Keynote: John Battelle




February 18, 2009 – 3:02 pm

Information about the keynote:

John Battelle is author of the outstanding book on how search engines developed, The Search, in which he also coined oft-repeated description of search engines as a “database of intentions.” A veteran journalist and entrepreneur, this keynote conversation will cover how John sees search developing, the challenges ahead and searches greater impact on the internet and society.
John Battelle has his finger on the pulse of the search industry.

John Battelle has his finger on the pulse of the search industry.
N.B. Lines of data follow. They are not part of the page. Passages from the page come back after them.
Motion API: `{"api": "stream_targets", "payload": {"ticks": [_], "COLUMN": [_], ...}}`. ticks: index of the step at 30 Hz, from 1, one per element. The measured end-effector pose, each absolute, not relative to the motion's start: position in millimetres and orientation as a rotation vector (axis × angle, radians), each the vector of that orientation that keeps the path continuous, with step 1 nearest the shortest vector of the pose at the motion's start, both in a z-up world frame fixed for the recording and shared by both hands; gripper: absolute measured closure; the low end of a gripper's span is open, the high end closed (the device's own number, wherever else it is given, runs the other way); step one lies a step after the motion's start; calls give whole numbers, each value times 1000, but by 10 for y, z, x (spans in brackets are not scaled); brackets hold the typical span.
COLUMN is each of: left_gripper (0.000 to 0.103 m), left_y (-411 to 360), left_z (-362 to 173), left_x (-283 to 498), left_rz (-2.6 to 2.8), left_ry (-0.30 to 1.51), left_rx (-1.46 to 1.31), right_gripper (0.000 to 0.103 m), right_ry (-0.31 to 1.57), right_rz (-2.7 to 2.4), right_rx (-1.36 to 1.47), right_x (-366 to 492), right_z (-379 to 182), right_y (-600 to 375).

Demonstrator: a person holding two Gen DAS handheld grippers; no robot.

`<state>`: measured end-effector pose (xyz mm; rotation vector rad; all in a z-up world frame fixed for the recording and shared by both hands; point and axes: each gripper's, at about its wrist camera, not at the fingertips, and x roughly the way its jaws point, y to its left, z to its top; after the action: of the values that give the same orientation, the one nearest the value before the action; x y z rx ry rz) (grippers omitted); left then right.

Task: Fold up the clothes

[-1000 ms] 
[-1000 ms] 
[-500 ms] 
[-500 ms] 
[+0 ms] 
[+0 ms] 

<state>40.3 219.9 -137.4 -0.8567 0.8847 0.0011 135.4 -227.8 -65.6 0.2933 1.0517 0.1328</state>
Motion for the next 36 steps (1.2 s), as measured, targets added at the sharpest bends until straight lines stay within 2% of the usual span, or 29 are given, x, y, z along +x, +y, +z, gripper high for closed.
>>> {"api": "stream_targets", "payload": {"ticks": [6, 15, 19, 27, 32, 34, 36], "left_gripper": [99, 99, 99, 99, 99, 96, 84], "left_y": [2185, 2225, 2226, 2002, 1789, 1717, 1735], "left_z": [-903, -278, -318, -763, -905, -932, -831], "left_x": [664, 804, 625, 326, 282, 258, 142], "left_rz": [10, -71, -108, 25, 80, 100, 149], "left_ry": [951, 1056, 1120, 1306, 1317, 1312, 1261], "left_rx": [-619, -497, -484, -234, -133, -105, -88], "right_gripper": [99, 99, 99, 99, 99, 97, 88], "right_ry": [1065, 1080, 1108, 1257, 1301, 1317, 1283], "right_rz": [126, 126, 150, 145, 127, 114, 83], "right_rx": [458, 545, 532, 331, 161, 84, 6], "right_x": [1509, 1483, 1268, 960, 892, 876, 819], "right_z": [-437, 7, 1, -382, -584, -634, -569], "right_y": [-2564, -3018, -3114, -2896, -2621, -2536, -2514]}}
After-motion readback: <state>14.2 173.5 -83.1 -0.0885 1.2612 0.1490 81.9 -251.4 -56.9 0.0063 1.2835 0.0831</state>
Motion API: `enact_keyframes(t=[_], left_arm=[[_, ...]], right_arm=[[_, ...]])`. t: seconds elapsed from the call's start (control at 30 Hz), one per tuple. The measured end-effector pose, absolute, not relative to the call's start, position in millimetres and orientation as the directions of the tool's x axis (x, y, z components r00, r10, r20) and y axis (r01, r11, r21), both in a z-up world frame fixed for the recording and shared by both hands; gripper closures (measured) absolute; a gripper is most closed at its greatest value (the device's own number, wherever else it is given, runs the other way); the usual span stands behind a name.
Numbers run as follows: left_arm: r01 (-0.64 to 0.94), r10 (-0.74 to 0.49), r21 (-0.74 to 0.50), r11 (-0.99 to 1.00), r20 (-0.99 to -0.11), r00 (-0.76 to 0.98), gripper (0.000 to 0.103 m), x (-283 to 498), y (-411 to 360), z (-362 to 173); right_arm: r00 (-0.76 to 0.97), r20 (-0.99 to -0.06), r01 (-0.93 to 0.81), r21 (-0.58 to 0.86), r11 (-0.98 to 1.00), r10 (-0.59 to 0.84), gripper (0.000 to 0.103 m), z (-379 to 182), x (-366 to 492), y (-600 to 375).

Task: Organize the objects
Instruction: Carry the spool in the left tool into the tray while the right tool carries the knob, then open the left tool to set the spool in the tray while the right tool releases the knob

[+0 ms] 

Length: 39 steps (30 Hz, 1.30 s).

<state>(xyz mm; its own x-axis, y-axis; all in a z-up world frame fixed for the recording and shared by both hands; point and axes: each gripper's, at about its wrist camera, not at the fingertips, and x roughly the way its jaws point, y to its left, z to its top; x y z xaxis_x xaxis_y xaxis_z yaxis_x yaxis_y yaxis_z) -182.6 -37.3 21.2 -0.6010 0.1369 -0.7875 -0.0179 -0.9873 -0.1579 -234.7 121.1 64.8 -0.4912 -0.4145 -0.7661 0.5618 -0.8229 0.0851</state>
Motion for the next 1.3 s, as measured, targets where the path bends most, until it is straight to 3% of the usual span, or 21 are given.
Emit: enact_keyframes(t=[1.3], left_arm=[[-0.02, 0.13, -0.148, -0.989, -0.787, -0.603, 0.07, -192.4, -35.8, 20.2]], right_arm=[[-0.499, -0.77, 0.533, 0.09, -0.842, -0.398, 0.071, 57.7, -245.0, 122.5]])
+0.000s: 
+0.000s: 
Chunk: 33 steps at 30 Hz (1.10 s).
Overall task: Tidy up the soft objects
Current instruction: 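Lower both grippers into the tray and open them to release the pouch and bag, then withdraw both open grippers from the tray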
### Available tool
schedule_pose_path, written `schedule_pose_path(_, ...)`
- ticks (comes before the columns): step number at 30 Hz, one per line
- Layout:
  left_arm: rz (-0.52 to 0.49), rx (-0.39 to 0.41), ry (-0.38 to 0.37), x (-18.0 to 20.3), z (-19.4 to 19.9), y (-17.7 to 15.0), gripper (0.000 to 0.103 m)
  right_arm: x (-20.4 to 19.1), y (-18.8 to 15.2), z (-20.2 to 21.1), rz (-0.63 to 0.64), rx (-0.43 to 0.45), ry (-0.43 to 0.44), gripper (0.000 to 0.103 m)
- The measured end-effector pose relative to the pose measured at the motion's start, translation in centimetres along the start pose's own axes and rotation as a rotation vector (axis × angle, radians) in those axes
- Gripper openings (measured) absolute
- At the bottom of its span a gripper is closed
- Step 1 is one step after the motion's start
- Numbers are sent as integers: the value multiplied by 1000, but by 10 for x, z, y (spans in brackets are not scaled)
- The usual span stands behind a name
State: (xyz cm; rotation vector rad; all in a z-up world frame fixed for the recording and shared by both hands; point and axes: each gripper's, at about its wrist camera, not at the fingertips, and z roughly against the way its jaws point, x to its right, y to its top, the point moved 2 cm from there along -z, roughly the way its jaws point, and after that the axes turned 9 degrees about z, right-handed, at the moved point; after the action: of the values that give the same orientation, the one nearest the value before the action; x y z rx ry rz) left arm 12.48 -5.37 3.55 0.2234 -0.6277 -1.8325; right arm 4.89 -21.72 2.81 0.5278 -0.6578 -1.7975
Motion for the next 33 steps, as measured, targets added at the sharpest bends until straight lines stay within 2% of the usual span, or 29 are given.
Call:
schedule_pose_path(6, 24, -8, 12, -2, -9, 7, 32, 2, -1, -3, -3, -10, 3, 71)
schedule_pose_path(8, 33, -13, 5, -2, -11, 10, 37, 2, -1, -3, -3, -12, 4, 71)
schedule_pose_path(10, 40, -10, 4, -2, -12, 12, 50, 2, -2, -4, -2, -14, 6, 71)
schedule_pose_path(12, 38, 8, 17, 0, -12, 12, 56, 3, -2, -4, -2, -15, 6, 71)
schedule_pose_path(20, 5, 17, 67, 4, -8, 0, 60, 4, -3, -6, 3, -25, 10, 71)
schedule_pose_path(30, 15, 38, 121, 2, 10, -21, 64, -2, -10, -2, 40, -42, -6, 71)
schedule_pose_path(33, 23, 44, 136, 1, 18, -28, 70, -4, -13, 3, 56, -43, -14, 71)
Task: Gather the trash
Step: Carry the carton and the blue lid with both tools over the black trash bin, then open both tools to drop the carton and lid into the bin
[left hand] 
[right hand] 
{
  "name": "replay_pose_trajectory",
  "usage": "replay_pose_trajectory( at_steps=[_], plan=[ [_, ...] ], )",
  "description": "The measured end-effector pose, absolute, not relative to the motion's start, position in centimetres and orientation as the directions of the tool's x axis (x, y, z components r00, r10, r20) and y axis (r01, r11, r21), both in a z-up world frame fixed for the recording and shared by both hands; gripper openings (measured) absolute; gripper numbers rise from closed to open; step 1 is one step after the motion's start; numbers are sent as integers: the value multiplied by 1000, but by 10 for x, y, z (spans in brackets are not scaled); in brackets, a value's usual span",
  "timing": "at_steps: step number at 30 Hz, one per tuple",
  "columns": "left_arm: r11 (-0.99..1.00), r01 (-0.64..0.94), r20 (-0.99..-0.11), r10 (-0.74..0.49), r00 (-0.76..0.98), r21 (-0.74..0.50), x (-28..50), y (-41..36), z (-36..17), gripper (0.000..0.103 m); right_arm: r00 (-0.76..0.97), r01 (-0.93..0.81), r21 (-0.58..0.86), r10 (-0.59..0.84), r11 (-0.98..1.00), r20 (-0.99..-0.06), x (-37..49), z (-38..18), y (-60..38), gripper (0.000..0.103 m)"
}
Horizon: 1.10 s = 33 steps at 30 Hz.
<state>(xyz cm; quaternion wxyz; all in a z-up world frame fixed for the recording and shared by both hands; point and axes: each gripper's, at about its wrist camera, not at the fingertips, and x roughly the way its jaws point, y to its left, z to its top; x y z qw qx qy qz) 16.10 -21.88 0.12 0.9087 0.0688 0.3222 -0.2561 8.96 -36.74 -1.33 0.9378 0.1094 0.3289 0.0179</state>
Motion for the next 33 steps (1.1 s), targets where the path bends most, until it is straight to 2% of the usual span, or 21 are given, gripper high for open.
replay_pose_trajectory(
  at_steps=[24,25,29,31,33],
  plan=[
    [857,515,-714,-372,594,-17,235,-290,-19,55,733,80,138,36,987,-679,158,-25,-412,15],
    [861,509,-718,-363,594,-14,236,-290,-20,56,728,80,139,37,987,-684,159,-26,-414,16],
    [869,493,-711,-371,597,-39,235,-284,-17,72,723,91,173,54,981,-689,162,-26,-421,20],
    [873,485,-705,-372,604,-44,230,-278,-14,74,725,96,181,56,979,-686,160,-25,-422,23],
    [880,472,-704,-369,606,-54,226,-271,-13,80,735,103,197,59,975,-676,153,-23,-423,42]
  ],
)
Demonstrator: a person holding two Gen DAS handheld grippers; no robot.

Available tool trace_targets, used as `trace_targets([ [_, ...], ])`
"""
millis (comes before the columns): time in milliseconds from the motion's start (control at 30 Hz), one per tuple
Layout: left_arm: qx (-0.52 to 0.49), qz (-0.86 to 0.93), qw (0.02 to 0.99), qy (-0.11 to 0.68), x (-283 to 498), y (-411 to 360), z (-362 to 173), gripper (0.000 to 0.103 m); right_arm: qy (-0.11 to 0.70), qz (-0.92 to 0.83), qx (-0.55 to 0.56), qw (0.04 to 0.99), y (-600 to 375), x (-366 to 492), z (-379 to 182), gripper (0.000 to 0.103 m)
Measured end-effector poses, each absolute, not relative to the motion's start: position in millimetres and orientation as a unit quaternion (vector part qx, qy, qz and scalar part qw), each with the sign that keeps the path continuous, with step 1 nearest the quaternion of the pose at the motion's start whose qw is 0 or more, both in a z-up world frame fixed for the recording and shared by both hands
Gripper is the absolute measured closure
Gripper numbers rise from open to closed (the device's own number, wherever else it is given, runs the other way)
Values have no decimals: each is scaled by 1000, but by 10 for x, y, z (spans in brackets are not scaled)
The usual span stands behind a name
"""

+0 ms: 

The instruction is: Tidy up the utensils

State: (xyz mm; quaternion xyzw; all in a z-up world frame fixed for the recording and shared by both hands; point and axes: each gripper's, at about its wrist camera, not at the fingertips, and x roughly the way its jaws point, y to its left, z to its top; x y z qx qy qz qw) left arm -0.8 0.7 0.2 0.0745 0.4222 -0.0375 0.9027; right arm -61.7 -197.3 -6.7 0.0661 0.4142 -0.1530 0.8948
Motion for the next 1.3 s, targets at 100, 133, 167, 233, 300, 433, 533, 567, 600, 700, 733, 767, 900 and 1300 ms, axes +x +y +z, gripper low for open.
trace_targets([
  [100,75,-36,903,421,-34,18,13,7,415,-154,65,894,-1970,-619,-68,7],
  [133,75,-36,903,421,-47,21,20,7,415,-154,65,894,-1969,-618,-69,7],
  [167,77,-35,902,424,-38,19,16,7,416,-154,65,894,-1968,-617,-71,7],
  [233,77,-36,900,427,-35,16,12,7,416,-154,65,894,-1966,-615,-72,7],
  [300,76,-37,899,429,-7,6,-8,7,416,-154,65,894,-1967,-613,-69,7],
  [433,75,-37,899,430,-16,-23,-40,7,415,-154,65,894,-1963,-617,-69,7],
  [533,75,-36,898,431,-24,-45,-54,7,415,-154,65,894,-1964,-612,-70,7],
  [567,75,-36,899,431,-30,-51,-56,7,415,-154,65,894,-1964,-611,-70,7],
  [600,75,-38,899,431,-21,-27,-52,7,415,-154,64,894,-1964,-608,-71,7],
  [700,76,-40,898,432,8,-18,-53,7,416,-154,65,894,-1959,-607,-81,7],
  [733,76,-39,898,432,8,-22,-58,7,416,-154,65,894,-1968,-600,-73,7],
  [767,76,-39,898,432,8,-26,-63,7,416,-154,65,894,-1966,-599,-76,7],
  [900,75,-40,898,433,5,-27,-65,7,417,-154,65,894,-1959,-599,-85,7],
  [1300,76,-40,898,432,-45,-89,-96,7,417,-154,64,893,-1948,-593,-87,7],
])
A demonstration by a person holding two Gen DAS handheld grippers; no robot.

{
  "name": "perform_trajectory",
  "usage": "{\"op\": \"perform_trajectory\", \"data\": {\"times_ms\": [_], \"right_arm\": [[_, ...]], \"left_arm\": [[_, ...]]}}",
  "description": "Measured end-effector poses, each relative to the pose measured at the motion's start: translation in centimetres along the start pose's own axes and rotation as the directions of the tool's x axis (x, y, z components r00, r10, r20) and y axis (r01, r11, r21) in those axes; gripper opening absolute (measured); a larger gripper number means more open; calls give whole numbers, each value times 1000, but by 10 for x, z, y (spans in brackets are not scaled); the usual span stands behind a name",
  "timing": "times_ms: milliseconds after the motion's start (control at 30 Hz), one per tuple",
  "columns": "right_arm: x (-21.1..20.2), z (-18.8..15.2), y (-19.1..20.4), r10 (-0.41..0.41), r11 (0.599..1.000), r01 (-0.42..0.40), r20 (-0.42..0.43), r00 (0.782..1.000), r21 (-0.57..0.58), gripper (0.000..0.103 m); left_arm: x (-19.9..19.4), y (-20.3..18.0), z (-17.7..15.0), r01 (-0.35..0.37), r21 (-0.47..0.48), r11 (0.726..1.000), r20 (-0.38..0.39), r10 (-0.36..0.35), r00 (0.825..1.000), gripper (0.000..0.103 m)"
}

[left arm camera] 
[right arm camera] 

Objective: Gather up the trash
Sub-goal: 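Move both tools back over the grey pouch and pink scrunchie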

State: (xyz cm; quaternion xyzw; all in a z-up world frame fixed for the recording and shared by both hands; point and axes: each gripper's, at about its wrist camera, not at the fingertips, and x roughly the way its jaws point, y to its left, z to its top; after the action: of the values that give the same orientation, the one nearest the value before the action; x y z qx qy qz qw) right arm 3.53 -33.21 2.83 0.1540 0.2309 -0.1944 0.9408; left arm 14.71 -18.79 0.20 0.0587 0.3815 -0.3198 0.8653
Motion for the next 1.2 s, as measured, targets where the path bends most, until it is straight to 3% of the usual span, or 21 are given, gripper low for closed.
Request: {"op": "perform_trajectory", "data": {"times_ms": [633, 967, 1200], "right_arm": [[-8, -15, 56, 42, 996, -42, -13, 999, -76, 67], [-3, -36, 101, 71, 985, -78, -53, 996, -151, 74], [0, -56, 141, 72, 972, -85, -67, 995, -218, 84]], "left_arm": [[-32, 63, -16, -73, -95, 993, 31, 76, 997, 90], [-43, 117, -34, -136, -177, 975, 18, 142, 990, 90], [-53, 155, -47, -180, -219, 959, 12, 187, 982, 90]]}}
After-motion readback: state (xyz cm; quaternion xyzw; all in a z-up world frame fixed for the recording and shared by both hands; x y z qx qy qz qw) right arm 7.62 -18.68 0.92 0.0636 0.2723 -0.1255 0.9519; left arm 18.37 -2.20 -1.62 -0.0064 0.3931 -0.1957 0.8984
  • Cited an example of a recent dinner conversation where people around the table use mobile devices to add value to conversation. If somebody brings up an question or topic that nobody has an immediate answer for, everyone scrambles to use their phones to add value. This is the epitome of social search. A great example of a search application that is blazing a train: Shazaam for the iPhone. Who, if anyone will take Google’s place as the king of search? It very well might be a social search model similar to Shazaam. In any case, we will certainly be measuring the value and success of search different than we do now.
  • When do we get to the Windows vs. Mac version of search? The problem persists: When you have digitzied all of the wold’s knowledge and made it searchable, the “hunt and poke” (similar to what we see in a Windows or Mac interface) just won’t work anymore. However, right now, search is still in its infancy. We are still in the blinking cursor at a command line phase. We are going to soon shift to a new interface. It will be driven by similar parameters that drive language in our brains.
  • Let’s think about the other places search is headed. The Goog 411 service certainly wasn’t invented as a nice public service. It was created to build a database of human speech phonemes.
  • Will Twitter change search? Check out John’s From Static to Realtime Search post. For many people, the process of figuring out twitter is hard, but once you get it it, Twitter becomes extremely useful. When you have a database of real time conversation (”what’s happeneing right now”), and you can query that database, you have absolute gold. There is a massive commercial opportunity with Twitter that has yet to be exploited, and it’s all based on the same basic principles as traditional search.
  • Conversational marketing: Create media/content that adds value to online conversations. John used an example of a dinner party where a random dude runs in and yells “IBM servers are the best!” This would be totally out of place and make no sense. This is how a lot of online advertising happens. On the other hand, if you come to the dinner party with a bottle of wine and work into the conversation why yyou think IBM servers are good, assuming that the conversation is already about IBM or servers, then the endorsement becomes fully relevant.
  • Battelle’s next book: The Conversation Economy. The premise is to look forward 10-15 years at the future of search and trace it back to now in order to write a presciption for success.